The main food hygiene regulations of importance to the caterer are: Food Safety (General Food Hygiene) Regulations 1995 and Food Safety (Temperature Control) Regulations 1995. These regulations have implemented the European Commission Food Hygiene Directives (93/43 EEC). It has superseded a number of different regulations including the (General) Food Safety Regulations 1970. The 1995 Regulations are similar in many respects to the earlier regulations. However, as with health and safety legislation, these regulations place a heavy emphasis on owners and managers to identify safety hazards, design and implement appropriate systems to prevent contamination, and these systems and procedures cover Hazard Analysis Critical Control Points (HACCP) and/or guaranteed safe food delivery. The regulations place two general requirements on food business owners:

• Ensure that all food handling operations are carried out in a hygienic manner and in accordance with the “Rules of Hygiene”.

• To identify and control all potential food safety hazards, using either HACCP or HACCP systems approaches.

• In addition, there is an obligation on any food handler who may suffer or carry a disease that can be transmitted through food to report this to the business owner, who may be obligated to prevent the person concerned from handling the food. Catering establishments are generally obligated to supervise, direct and provide training in food safety and hygiene commensurate with the responsibilities of their employees. Details regarding the amount of training required, however, are not specified in the regulations. However, the HMSO Industry Guide to Catering provides guidance on training which can be considered a general standard for compliance with the legislation.
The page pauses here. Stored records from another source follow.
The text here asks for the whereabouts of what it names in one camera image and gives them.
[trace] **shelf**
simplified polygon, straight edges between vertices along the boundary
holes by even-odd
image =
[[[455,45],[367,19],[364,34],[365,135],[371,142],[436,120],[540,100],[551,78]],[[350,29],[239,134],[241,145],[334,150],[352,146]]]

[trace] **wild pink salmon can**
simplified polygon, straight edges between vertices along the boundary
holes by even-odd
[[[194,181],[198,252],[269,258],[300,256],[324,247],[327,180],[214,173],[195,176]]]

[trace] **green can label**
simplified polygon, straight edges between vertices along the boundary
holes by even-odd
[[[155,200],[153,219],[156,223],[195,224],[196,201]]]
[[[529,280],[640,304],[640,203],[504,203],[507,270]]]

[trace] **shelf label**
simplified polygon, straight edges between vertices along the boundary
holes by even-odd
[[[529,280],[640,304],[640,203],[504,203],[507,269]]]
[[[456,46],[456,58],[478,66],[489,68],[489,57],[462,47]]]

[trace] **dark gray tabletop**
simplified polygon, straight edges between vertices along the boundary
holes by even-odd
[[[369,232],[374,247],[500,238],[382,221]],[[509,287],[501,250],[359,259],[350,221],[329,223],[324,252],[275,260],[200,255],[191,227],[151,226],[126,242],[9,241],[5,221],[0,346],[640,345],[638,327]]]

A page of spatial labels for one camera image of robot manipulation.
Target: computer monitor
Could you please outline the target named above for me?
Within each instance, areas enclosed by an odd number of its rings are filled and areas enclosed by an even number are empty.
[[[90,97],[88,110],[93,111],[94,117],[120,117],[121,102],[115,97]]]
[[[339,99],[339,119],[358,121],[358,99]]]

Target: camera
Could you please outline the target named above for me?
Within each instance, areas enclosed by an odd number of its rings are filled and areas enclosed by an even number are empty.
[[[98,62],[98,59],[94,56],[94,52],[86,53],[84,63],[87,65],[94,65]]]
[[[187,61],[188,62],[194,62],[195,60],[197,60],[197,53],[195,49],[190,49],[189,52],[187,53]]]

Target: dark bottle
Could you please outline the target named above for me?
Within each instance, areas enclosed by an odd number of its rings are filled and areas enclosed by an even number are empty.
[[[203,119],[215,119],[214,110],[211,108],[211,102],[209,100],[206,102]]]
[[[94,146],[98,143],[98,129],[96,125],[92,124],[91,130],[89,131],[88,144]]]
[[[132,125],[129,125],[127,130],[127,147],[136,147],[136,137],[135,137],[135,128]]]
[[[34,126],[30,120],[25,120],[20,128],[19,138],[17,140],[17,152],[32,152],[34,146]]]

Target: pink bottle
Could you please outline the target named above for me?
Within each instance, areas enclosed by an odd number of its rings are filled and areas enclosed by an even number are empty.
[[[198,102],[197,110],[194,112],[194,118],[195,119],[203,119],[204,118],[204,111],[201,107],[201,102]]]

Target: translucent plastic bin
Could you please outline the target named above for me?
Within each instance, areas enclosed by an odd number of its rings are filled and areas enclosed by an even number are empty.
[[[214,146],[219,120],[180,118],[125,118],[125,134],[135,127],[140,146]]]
Prevention of food poisoning

Almost all cases of food poisoning can be prevented by:

• Adhere to hygiene rules

Care and thought

• Ensure that high standards of cleanliness are applied to premises and equipment

• Accident prevention

• High standards of personal hygiene

• Fitness

• Maintain good working conditions

• Maintaining equipment in good and clean condition

• Use separate equipment and cutlery for cooked and uncooked foods

• Providing a large number of cleaning facilities and equipment

• Store foods at the appropriate temperature

• Safe reheating of foods

• Rapid cooling of foods before storage

• Protect foods from bugs and insects.

• hygienic washing procedures;

• Know how food poisoning occurs

• Carry out food poisoning prevention measures.

This was just a brief overview of food safety. If you work in the catering business or plan to become a chef or chef, it is imperative that you learn all there is to know about the subject. The following links should help fill in the gaps.

Basically, you need to know the dietary regulations of your country. It is not feasible to follow UK food safety regulations if you live or work in Australia, Spain or New Zealand.